Your storefront reads your finished catalog through the Malovex API. To authenticate those requests, you create an API token in the panel and give it to your storefront or connector.

You manage tokens under Sales Channels → API Access.

  • Each token belongs to your account. All requests made with it are scoped to your data only.
  • A token is shown in full once, at creation. Malovex stores only a hashed copy, so it can never be shown again — copy it somewhere safe immediately.
  • You can create as many tokens as you need. There is no per-plan limit on tokens.
  • Give each integration its own token so you can revoke one without disrupting the others.

When you create a token you choose its access level:

Access Can do Use for
Connector Read only — pull stores, products, prices, and changes. Storefront and connector integrations that only consume your catalog. This is the default.
Full Read and write — everything a connector token can, plus creating and updating stores, categories, attributes, price rules, and more. Automation that manages your Malovex configuration through the API.

Most storefront integrations only ever read, so Connector is the right choice unless you specifically need to write data back.

  1. Go to Sales Channels → API Access and choose Create token.

  2. Enter a token name — a label so you can tell your integrations apart, e.g. “Magento – production”.

  3. Choose the access level (Connector or Full).

    The create token form with fields for the token name and the access level
  4. Create the token. A dialog shows the full token value with a copy button.

  5. Copy it now — for security it will not be shown again. Paste it into your storefront’s Malovex configuration.

    The dialog showing the full API token value once, with a copy button and a warning that it will not be shown again

The token list shows each token’s name, access level, and when it was last used, so you can spot ones that are no longer active.

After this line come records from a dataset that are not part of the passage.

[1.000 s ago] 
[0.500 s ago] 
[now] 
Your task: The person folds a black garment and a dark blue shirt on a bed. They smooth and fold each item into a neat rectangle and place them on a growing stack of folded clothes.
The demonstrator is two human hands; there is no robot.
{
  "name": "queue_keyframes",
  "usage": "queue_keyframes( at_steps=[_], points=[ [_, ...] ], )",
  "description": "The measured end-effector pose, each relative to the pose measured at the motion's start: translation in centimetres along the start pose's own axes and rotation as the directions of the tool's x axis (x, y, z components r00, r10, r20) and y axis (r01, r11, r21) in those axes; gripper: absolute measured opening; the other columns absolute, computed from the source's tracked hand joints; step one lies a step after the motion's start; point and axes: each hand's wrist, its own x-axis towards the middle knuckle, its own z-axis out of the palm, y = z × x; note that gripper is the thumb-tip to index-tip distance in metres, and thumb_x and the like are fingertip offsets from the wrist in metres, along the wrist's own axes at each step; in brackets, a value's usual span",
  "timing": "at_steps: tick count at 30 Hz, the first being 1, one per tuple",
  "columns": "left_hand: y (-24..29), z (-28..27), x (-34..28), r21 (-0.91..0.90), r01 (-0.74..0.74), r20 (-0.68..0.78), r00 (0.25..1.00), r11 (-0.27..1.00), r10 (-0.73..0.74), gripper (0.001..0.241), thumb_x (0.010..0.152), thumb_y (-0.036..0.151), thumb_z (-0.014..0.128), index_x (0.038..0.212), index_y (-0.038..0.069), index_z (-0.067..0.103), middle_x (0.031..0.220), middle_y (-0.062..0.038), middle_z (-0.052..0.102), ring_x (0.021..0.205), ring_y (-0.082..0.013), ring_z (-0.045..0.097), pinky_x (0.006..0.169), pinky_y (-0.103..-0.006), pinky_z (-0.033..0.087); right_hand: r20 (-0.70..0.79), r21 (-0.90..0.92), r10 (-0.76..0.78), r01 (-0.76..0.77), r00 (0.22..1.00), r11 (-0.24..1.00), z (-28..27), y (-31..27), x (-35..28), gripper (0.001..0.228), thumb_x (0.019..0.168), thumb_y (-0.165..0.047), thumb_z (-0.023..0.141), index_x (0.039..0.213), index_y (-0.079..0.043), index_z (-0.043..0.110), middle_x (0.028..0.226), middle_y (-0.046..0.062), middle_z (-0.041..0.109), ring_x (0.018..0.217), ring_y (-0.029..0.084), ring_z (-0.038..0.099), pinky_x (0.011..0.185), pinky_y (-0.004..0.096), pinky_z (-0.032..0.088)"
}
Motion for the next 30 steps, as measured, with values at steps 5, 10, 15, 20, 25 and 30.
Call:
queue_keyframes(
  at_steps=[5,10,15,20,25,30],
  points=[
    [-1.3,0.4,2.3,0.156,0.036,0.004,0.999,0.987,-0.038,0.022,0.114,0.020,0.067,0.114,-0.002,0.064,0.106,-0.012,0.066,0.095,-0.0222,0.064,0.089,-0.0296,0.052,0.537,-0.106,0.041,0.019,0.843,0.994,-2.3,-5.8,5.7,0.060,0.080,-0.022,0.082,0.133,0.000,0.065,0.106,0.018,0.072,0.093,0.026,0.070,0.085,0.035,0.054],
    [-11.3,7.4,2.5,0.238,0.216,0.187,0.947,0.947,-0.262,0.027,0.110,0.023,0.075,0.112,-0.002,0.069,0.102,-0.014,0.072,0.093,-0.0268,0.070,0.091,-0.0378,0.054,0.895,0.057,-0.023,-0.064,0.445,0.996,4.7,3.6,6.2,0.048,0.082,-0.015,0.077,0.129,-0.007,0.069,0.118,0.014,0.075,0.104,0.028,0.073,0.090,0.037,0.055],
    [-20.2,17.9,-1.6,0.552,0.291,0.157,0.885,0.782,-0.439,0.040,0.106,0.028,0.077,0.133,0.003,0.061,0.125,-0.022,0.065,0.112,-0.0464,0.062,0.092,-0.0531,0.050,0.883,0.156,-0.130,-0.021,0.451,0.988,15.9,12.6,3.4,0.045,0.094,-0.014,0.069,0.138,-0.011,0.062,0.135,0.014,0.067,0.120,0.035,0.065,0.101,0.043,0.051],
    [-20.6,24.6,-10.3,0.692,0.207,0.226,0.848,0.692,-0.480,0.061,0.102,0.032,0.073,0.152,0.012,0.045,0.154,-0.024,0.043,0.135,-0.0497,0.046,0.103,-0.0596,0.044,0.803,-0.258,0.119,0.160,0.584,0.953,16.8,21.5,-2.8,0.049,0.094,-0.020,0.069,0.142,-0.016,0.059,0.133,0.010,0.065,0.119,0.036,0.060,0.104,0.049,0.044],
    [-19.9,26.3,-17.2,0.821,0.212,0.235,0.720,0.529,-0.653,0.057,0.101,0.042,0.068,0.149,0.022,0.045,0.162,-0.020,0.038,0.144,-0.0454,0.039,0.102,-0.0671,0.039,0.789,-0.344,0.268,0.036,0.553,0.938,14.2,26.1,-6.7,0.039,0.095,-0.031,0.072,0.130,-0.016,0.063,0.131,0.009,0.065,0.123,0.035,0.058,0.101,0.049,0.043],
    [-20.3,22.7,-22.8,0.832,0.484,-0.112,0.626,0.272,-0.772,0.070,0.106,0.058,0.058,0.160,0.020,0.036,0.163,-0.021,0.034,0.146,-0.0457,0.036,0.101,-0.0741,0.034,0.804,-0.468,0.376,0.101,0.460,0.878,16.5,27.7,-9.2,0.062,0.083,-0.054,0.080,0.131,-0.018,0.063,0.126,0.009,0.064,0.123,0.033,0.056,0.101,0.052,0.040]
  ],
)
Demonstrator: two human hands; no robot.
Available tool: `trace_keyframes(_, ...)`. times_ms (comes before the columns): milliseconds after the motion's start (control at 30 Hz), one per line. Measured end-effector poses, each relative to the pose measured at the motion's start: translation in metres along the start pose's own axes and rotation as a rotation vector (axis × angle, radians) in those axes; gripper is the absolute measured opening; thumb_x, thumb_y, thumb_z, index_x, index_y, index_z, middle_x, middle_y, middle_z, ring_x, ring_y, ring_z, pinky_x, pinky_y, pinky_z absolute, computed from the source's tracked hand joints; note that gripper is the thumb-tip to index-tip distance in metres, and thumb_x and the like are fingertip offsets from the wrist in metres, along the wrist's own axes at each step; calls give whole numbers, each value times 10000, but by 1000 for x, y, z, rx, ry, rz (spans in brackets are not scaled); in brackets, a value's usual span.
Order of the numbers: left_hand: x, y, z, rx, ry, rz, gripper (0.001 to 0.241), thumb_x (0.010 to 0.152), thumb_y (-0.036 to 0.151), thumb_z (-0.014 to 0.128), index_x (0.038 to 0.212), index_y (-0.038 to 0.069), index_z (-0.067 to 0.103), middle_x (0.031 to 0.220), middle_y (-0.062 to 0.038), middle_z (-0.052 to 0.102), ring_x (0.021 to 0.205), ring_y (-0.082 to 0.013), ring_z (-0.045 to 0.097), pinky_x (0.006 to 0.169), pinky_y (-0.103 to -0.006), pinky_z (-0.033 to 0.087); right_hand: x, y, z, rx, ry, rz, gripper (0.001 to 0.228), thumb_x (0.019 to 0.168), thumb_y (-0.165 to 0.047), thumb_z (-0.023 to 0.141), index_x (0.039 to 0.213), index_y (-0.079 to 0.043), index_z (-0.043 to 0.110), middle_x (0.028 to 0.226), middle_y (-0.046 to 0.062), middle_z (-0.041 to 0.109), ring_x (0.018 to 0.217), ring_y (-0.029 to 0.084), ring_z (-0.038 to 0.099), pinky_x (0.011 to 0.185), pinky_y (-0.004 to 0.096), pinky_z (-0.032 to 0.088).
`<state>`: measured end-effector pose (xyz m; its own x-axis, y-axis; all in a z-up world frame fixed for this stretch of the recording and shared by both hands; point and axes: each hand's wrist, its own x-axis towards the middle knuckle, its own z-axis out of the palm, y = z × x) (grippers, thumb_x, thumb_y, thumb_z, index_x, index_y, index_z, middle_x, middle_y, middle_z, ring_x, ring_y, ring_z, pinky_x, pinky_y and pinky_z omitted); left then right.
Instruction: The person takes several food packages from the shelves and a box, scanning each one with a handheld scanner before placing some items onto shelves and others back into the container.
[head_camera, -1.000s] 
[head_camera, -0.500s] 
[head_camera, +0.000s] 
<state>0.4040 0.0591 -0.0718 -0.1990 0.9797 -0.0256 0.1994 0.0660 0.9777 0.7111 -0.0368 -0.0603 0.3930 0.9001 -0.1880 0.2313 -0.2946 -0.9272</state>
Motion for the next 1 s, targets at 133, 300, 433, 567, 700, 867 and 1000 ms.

Send the token as a Bearer token in the Authorization header on every request:

Terminal window
curl https://api.malovex.com/v1/products \
-H "Authorization: Bearer mlx_xxx"

Malovex works out which account the request belongs to from the token itself — you never pass an account ID in the URL.

For the full API details, see the API Reference.

To revoke a token, delete it from the API Access list. The revocation is immediate — any request made with that token afterwards is rejected. Issue a fresh token and update the affected integration.